What rented intelligence will never unlock

Cutting costs on existing work has a ceiling. The real case for distributed AI isn't about making the same work cheaper. It's what becomes possible when the constraint is removed entirely.

Right now, every AI interaction carries a cost signal. Not just money, but friction: latency, privacy trade-offs, the ambient awareness that someone else's meter is running. That signal shapes behavior. You use AI for the tasks that clearly justify the cost, and you don't use it for the ones that might not. The entire category of "maybe worth trying" never gets explored.

When running a model costs nothing extra, that filter disappears. You stop rationing intelligence and start exploring it. You stop asking "is this worth an API call?" and start asking "what else could I use this for?" When capability is distributed, the value accrues to the people doing the work, not just the companies providing the tools.

The printing press didn't just reduce the cost of books. It created entire categories of written work that nobody had imagined, because nobody had needed to. The same potential sits inside local AI. But unlike the printing press, there are trillion-dollar incentives working to keep this transition from happening on its own.

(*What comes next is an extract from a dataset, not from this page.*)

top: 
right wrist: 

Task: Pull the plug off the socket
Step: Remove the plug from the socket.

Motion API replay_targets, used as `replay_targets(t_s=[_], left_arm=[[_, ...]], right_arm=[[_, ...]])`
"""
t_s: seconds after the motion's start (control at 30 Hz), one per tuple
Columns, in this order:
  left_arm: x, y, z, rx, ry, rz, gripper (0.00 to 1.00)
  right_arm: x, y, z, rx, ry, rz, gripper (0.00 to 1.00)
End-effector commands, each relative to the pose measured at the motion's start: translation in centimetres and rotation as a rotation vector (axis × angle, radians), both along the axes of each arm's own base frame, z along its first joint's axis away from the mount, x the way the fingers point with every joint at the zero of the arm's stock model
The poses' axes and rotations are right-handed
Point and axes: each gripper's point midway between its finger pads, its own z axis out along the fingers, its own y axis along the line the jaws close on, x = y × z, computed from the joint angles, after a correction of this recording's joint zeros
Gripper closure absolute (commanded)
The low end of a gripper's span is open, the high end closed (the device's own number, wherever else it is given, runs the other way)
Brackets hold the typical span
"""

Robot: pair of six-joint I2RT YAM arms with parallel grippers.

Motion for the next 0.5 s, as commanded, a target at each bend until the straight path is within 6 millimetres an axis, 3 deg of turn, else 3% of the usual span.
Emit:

Computing has oscillated between centralisation and distribution for decades. The question is whether we build toward that future intentionally, or wait for the incumbents to decide when it's convenient.

What Else?

The open-source gap is shrinking. How fast is it actually closing, and when does "good enough" start to mean "better than what most companies need"? Especially as smaller, targeted models start outperforming larger ones at specific tasks.

Apple Silicon as a local AI platform. When Apple announced the M1 in 2020, the word "AI" didn't appear once in the press release. Machine learning was listed behind CPU performance, GPU, and battery life. But the architecture they built, unified memory, high GPU core counts, and fast on-chip bandwidth, turns out to be exactly what local inference needs. The most capable local AI hardware in the world landed on millions of desks as a side effect of a chip designed for power efficiency, not AI.

Local tooling needs its own moment. Cloud AI is the default because it's frictionless: sign up, start prompting. Local still means choosing a model, configuring hardware, and stitching together an experience yourself. Projects like OpenRouter are early signals, but the usability gap between cloud and local is still the biggest barrier to adoption.

Sovereignty and privacy may force the issue. Growing data residency requirements and enterprise sensitivity around sending proprietary information to third-party APIs could accelerate the move to local faster than economics alone. The compliance case for local AI may arrive before the cost case does. When does "we can run this ourselves" start showing up in enterprise contract negotiations?

AI's Mainframe Moment

Rented intelligence is a business model, not a technical inevitability.